Records from a data collection
╔══
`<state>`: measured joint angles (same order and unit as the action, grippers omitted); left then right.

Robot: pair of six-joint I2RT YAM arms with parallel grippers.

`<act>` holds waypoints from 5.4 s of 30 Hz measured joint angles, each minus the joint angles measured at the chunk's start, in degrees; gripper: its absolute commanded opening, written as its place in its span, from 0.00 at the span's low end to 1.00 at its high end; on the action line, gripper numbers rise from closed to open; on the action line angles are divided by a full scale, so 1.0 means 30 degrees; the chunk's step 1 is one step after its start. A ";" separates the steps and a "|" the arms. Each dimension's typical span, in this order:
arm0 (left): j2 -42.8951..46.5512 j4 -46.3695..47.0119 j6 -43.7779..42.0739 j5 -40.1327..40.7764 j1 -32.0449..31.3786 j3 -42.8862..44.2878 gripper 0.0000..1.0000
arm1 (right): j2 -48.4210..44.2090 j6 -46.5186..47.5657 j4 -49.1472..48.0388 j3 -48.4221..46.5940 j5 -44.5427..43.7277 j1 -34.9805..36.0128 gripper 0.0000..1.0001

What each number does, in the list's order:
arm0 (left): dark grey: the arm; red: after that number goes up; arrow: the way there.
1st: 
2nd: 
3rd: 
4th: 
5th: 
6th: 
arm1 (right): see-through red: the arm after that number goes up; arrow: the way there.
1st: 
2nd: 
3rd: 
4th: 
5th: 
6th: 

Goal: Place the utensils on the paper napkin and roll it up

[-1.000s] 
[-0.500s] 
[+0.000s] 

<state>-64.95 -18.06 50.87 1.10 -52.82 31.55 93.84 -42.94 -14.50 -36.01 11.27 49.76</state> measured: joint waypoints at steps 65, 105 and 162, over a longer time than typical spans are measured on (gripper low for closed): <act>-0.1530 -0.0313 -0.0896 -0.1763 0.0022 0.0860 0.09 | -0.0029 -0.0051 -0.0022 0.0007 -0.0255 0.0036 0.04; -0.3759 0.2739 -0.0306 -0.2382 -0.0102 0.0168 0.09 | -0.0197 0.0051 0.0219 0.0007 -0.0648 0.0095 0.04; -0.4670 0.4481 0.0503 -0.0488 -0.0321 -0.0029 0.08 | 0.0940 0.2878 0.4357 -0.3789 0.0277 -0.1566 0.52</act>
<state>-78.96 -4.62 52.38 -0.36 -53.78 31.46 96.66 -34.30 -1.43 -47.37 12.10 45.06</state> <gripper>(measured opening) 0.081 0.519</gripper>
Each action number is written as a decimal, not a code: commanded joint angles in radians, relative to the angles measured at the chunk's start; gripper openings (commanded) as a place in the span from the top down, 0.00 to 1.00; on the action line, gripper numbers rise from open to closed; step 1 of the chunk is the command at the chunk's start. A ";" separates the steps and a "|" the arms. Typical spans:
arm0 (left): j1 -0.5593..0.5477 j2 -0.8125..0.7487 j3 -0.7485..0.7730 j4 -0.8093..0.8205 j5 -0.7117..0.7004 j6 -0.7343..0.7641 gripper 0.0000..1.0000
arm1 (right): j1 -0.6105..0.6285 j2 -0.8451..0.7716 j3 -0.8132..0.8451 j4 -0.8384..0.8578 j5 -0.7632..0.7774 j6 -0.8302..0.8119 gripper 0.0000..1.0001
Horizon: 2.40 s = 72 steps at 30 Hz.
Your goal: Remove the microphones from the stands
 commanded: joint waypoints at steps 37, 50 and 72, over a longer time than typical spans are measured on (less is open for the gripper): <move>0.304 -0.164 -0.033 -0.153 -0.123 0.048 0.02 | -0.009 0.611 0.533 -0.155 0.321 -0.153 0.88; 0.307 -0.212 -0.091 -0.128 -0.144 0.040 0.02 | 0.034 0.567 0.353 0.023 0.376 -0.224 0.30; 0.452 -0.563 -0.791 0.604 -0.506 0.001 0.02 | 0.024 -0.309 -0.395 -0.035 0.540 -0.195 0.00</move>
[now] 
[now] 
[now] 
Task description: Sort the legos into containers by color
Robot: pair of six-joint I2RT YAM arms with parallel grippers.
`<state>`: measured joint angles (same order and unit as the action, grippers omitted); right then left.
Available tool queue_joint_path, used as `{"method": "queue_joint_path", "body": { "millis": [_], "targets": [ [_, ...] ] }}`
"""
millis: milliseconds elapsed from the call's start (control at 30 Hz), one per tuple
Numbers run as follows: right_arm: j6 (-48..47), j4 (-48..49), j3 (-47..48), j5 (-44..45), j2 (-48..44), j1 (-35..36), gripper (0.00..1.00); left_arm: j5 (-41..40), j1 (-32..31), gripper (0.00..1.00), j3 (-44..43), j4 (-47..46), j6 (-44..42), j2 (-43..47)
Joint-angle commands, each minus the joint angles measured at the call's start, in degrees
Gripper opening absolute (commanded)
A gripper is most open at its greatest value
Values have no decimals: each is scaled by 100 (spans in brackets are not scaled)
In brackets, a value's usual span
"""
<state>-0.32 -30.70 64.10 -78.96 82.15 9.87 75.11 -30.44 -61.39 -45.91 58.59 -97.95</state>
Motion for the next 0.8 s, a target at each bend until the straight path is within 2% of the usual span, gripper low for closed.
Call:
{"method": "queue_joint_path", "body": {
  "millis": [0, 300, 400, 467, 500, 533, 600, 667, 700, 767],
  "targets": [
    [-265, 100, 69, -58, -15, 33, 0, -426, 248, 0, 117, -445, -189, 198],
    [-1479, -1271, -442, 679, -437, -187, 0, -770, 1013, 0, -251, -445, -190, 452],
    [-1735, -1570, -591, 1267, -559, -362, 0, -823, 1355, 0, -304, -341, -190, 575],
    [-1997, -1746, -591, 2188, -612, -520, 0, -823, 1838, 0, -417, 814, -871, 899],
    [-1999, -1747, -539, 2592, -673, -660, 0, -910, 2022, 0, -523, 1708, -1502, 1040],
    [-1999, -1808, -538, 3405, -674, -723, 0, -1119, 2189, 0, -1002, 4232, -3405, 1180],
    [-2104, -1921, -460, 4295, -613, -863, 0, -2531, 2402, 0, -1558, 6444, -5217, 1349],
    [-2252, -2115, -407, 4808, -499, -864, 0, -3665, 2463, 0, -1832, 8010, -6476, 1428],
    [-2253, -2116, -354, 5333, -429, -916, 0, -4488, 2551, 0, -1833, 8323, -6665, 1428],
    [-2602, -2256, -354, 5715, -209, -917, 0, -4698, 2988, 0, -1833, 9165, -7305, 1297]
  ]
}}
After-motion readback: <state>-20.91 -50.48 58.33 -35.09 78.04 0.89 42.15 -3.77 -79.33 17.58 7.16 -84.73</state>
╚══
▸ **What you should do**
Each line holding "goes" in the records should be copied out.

▸ **Answer**
arm0 (left): dark grey: the arm; red: after that number goes up; arrow: the way there.
arm1 (right): see-through red: the arm after that number goes up; arrow: the way there.

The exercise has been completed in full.